(Records contained in a dataset)
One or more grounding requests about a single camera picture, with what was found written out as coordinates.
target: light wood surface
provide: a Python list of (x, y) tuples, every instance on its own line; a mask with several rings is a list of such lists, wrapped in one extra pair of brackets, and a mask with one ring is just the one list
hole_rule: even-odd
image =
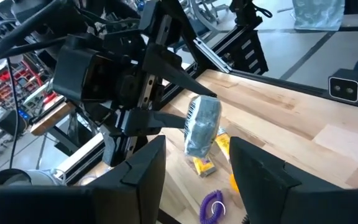
[[(44, 106), (44, 109), (48, 109), (53, 106), (56, 102), (62, 99), (62, 96), (58, 96), (54, 98), (51, 102), (47, 103)], [(42, 118), (39, 122), (35, 123), (31, 127), (31, 134), (36, 136), (41, 136), (45, 134), (48, 129), (56, 125), (59, 121), (61, 121), (65, 116), (70, 114), (71, 111), (75, 109), (75, 106), (72, 103), (63, 102), (58, 107), (56, 107), (53, 111), (51, 111), (46, 117)]]
[[(358, 188), (357, 107), (211, 70), (198, 81), (218, 94), (223, 105), (221, 126), (231, 136), (340, 187)], [(183, 91), (163, 110), (184, 116), (194, 96)], [(199, 223), (202, 200), (219, 189), (224, 192), (227, 210), (220, 223), (240, 223), (246, 211), (229, 185), (231, 167), (218, 147), (211, 149), (218, 171), (201, 178), (183, 153), (183, 133), (163, 129), (160, 134), (167, 136), (161, 208), (182, 223)], [(89, 175), (100, 176), (107, 168), (100, 163)]]

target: purple coiled cord
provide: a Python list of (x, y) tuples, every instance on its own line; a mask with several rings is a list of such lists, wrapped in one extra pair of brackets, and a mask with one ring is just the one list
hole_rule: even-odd
[(220, 190), (215, 190), (214, 192), (211, 192), (209, 195), (207, 195), (204, 198), (203, 203), (201, 203), (201, 206), (200, 206), (200, 223), (201, 224), (216, 223), (218, 221), (219, 217), (221, 216), (221, 214), (223, 212), (223, 206), (220, 203), (217, 203), (215, 205), (214, 213), (210, 218), (208, 218), (206, 216), (208, 205), (210, 202), (213, 201), (214, 198), (216, 199), (214, 201), (223, 203), (223, 194)]

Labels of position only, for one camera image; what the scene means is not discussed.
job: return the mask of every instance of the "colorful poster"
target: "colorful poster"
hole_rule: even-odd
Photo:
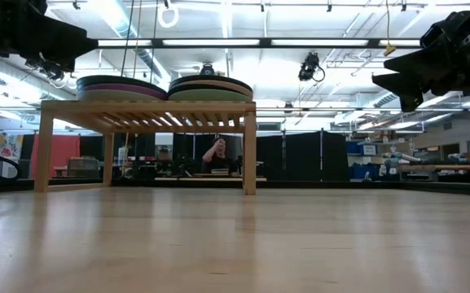
[[[0,133],[0,156],[18,160],[21,157],[22,146],[23,135]]]

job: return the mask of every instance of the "black curtain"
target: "black curtain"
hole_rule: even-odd
[[[21,159],[22,160],[31,160],[32,159],[32,149],[33,149],[33,140],[34,134],[25,134],[23,135],[23,146],[21,146]]]
[[[319,181],[321,179],[320,144],[320,132],[289,134],[285,137],[287,180]]]
[[[202,157],[213,146],[214,134],[195,136],[195,160],[202,162]]]
[[[175,133],[173,135],[173,160],[179,160],[183,156],[193,158],[193,135]]]
[[[257,161],[264,164],[264,175],[267,180],[277,180],[283,176],[282,170],[282,136],[257,138]]]
[[[345,137],[335,133],[323,132],[322,152],[323,180],[350,181]]]
[[[102,136],[81,136],[79,141],[81,156],[90,156],[99,161],[104,161],[103,142]]]

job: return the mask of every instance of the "ceiling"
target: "ceiling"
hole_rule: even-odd
[[[114,1],[79,0],[77,4],[81,9],[76,10],[70,0],[49,0],[47,15],[86,29],[92,38],[117,38],[110,25],[110,19],[119,13],[109,4]],[[402,11],[404,2],[407,9]],[[178,9],[178,21],[174,26],[164,28],[156,14],[165,10],[164,1],[143,0],[141,7],[141,1],[134,0],[132,25],[138,28],[138,35],[143,38],[386,38],[388,28],[390,37],[419,38],[431,24],[445,19],[452,11],[470,10],[470,0],[389,0],[388,15],[385,3],[385,0],[334,0],[332,11],[327,12],[327,1],[315,0],[173,0],[170,6]],[[132,1],[123,1],[122,5],[129,16]],[[163,16],[170,22],[172,11],[164,12]],[[324,60],[326,78],[318,84],[300,82],[297,78],[300,64],[310,51],[317,52]],[[412,51],[397,50],[389,58]],[[384,90],[371,82],[372,75],[389,72],[383,68],[387,59],[383,52],[378,49],[226,51],[213,48],[155,49],[152,54],[164,70],[174,76],[196,74],[204,62],[212,63],[222,74],[251,85],[259,107],[282,107],[285,102],[294,102],[297,107],[366,107],[385,95]],[[120,75],[124,53],[127,54],[126,76],[154,81],[149,67],[136,58],[132,50],[121,49],[96,50],[83,55],[77,59],[73,76]],[[29,70],[20,57],[12,56],[4,61]],[[46,80],[36,72],[32,74]],[[75,79],[67,77],[55,86],[74,94],[74,84]],[[399,107],[399,102],[394,99],[383,107]],[[367,116],[359,121],[366,123],[375,118],[378,117]]]

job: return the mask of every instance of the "man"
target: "man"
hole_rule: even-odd
[[[229,169],[230,173],[236,171],[233,161],[226,157],[226,141],[215,138],[213,146],[202,157],[202,173],[211,173],[212,169],[221,168]]]

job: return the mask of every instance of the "pipe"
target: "pipe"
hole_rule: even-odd
[[[134,24],[130,26],[130,16],[126,13],[126,7],[121,0],[90,0],[92,9],[98,12],[104,21],[113,29],[117,36],[124,39],[134,40],[139,37],[138,28]],[[171,81],[171,74],[167,72],[162,64],[153,57],[148,49],[132,49],[132,51],[153,71],[159,82]]]
[[[0,60],[0,80],[10,85],[10,91],[23,100],[38,101],[39,99],[75,99],[73,94],[64,90],[56,89],[54,86],[41,79],[25,73],[14,66]]]

> _HOW TO COMPLETE THIS TASK_
The response should contain every record above exactly as written, and none of the pictures.

> _TASK SOLUTION_
One or more grounding requests about a single camera picture, with what was found written out as coordinates.
target: light wood surface
provide: a Python list of (x, y) tuples, every instance on its own line; a mask with several rings is a list of such lists, wrapped in one extra pair of brackets, and a mask with one ring is just the one list
hole_rule: even-odd
image =
[[(44, 106), (44, 109), (48, 109), (53, 106), (56, 102), (62, 99), (62, 96), (58, 96), (54, 98), (51, 102), (47, 103)], [(42, 118), (39, 122), (35, 123), (31, 127), (31, 134), (36, 136), (41, 136), (45, 134), (48, 129), (56, 125), (59, 121), (61, 121), (65, 116), (70, 114), (71, 111), (75, 109), (75, 106), (72, 103), (63, 102), (58, 107), (56, 107), (53, 111), (51, 111), (46, 117)]]
[[(358, 188), (357, 107), (211, 70), (198, 81), (218, 94), (223, 105), (221, 126), (231, 136), (340, 187)], [(183, 91), (163, 110), (184, 116), (194, 96)], [(199, 223), (202, 200), (219, 189), (224, 192), (227, 210), (220, 223), (240, 223), (246, 211), (229, 185), (231, 167), (218, 147), (211, 149), (218, 171), (201, 178), (183, 153), (183, 133), (163, 129), (160, 134), (167, 136), (161, 208), (182, 223)], [(89, 175), (100, 176), (107, 168), (100, 163)]]

target: purple coiled cord
provide: a Python list of (x, y) tuples, every instance on its own line; a mask with several rings is a list of such lists, wrapped in one extra pair of brackets, and a mask with one ring is just the one list
hole_rule: even-odd
[(220, 190), (215, 190), (214, 192), (211, 192), (209, 195), (207, 195), (204, 198), (203, 203), (201, 203), (201, 206), (200, 206), (200, 223), (201, 224), (216, 223), (218, 221), (219, 217), (221, 216), (221, 214), (223, 212), (223, 206), (220, 203), (217, 203), (215, 205), (214, 213), (210, 218), (208, 218), (206, 216), (208, 205), (210, 202), (213, 201), (214, 198), (216, 199), (214, 201), (223, 203), (223, 194)]

Labels of position only, for one camera image; what the scene means is not discussed.
job: return the mask of every instance of the "colorful poster"
target: "colorful poster"
hole_rule: even-odd
Photo:
[[[0,133],[0,156],[18,160],[21,157],[22,146],[23,135]]]

job: return the mask of every instance of the "black curtain"
target: "black curtain"
hole_rule: even-odd
[[[21,159],[22,160],[31,160],[32,159],[32,149],[33,149],[33,140],[34,134],[25,134],[23,135],[23,146],[21,146]]]
[[[319,181],[321,179],[320,144],[320,132],[289,134],[285,137],[287,180]]]
[[[202,157],[213,146],[214,134],[195,136],[195,160],[202,162]]]
[[[175,133],[173,135],[173,160],[179,160],[183,156],[193,158],[193,135]]]
[[[257,161],[264,164],[264,175],[267,180],[277,180],[283,176],[282,170],[282,136],[257,138]]]
[[[345,137],[335,133],[323,132],[322,152],[323,180],[350,181]]]
[[[102,136],[81,136],[79,141],[81,156],[90,156],[99,161],[104,161],[103,142]]]

job: return the mask of every instance of the "ceiling"
target: "ceiling"
hole_rule: even-odd
[[[114,1],[79,0],[77,4],[81,9],[76,10],[70,0],[49,0],[47,15],[86,29],[92,38],[117,38],[110,25],[110,19],[119,13],[109,4]],[[402,11],[404,2],[407,9]],[[178,9],[178,21],[174,26],[164,28],[156,14],[165,10],[164,1],[143,0],[141,7],[141,1],[134,0],[132,25],[138,28],[138,35],[143,38],[386,38],[388,28],[390,37],[419,38],[431,24],[445,19],[452,11],[470,10],[470,0],[389,0],[388,15],[385,3],[385,0],[334,0],[332,11],[327,12],[327,1],[315,0],[173,0],[170,6]],[[132,1],[123,1],[122,5],[129,16]],[[163,16],[170,22],[172,11],[164,12]],[[324,60],[326,78],[318,84],[300,82],[297,78],[300,64],[310,51],[317,52]],[[412,51],[397,50],[389,58]],[[384,90],[371,82],[372,75],[389,72],[383,68],[387,59],[383,52],[378,49],[226,51],[213,48],[155,49],[152,54],[164,70],[174,76],[196,74],[204,62],[212,63],[222,74],[251,85],[259,107],[282,107],[285,102],[294,102],[297,107],[366,107],[385,95]],[[120,75],[124,53],[127,54],[126,76],[154,81],[149,67],[136,58],[132,50],[121,49],[96,50],[83,55],[77,59],[73,76]],[[29,70],[20,57],[12,56],[4,61]],[[46,80],[36,72],[32,74]],[[75,79],[67,77],[55,86],[74,94],[74,84]],[[399,107],[399,102],[394,99],[383,107]],[[367,116],[359,121],[366,123],[375,118],[378,117]]]

job: return the mask of every instance of the "man"
target: "man"
hole_rule: even-odd
[[[229,169],[230,173],[236,171],[233,161],[226,157],[226,141],[215,138],[213,146],[202,157],[202,173],[211,173],[212,169],[221,168]]]

job: return the mask of every instance of the "pipe"
target: "pipe"
hole_rule: even-odd
[[[134,24],[130,26],[130,16],[126,13],[126,7],[121,0],[90,0],[92,9],[98,12],[104,21],[113,29],[117,36],[124,39],[134,40],[139,37],[138,28]],[[171,81],[171,74],[167,72],[162,64],[153,57],[148,49],[132,49],[132,51],[153,71],[159,82]]]
[[[0,60],[0,80],[10,85],[10,91],[23,100],[38,101],[39,99],[75,99],[73,94],[64,90],[56,89],[54,86],[41,79],[25,73],[14,66]]]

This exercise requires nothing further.